## Exercise
Once a line is found to contain "instance", copy it out of the listing.

• • • • •

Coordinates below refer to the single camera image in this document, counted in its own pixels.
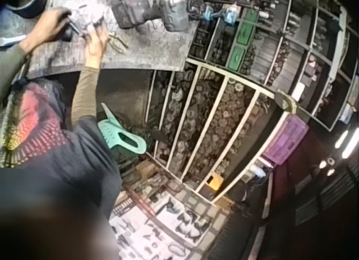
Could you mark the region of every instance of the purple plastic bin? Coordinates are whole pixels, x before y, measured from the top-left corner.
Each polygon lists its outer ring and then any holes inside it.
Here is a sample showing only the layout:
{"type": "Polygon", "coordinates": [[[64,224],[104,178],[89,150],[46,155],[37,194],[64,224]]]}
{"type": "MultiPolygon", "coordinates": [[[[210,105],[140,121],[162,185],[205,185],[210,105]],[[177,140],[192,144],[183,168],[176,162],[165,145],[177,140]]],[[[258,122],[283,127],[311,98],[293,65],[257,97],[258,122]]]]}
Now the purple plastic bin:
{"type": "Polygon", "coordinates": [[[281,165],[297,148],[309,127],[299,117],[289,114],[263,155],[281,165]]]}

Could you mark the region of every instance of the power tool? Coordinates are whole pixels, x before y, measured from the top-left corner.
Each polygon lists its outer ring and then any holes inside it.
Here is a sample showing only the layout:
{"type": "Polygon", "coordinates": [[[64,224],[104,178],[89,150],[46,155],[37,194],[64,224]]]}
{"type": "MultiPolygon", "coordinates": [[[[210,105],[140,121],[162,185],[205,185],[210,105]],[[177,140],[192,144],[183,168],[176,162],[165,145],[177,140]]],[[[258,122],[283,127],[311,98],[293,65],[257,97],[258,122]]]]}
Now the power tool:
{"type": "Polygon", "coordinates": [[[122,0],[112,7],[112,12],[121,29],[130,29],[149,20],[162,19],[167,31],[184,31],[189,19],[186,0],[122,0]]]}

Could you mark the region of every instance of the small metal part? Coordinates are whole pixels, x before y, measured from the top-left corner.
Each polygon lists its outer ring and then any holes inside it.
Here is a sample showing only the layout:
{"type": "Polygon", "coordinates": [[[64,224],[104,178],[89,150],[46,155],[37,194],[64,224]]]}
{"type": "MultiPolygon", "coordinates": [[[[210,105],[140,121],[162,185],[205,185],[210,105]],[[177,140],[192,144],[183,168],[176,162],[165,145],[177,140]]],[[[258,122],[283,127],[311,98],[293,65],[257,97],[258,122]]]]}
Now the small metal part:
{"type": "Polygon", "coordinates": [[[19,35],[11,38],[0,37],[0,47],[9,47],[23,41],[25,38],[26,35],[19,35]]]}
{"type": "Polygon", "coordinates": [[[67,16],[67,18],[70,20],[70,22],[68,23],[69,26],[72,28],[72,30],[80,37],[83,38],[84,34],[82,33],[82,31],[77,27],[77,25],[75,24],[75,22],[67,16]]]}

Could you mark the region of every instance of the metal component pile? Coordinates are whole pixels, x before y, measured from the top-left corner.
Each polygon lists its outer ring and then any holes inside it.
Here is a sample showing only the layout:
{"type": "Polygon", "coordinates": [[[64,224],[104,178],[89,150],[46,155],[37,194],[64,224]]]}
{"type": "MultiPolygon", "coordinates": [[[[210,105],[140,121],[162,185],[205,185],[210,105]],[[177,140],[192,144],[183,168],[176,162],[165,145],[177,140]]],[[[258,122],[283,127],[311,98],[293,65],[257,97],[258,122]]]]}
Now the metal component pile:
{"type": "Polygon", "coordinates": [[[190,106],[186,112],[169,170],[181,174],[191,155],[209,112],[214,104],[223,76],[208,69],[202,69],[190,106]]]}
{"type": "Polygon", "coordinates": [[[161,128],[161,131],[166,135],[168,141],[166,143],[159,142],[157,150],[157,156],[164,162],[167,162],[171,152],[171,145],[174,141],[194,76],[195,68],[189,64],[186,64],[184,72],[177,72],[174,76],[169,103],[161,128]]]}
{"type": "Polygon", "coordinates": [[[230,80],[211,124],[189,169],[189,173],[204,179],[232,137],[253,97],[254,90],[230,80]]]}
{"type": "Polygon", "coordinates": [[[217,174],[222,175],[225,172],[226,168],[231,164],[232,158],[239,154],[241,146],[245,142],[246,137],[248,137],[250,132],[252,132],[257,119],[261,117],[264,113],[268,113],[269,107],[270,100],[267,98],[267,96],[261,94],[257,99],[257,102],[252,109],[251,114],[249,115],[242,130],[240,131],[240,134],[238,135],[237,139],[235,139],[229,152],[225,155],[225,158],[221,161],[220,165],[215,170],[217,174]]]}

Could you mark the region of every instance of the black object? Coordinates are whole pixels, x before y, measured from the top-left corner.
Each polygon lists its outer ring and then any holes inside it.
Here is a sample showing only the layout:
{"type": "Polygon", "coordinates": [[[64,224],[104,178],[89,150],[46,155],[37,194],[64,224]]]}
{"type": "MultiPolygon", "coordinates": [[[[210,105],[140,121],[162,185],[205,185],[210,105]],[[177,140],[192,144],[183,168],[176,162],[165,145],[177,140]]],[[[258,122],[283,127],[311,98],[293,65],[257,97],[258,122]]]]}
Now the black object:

• • • • •

## Task answer
Could you mark the region of every instance of the purple plastic bin? Coordinates are whole pixels, x before y, measured from the top-left corner.
Could you mark the region of every instance of the power tool? Coordinates are whole pixels, x before y, measured from the top-left corner.
Could you mark the region of every instance of the small metal part? Coordinates are whole pixels, x before y, measured from the top-left corner.
Could you mark the region of every instance of the metal component pile? Coordinates are whole pixels, x before y, measured from the top-left corner.
Could you mark the region of every instance of the black object? Coordinates are whole pixels, x before y, measured from the top-left corner.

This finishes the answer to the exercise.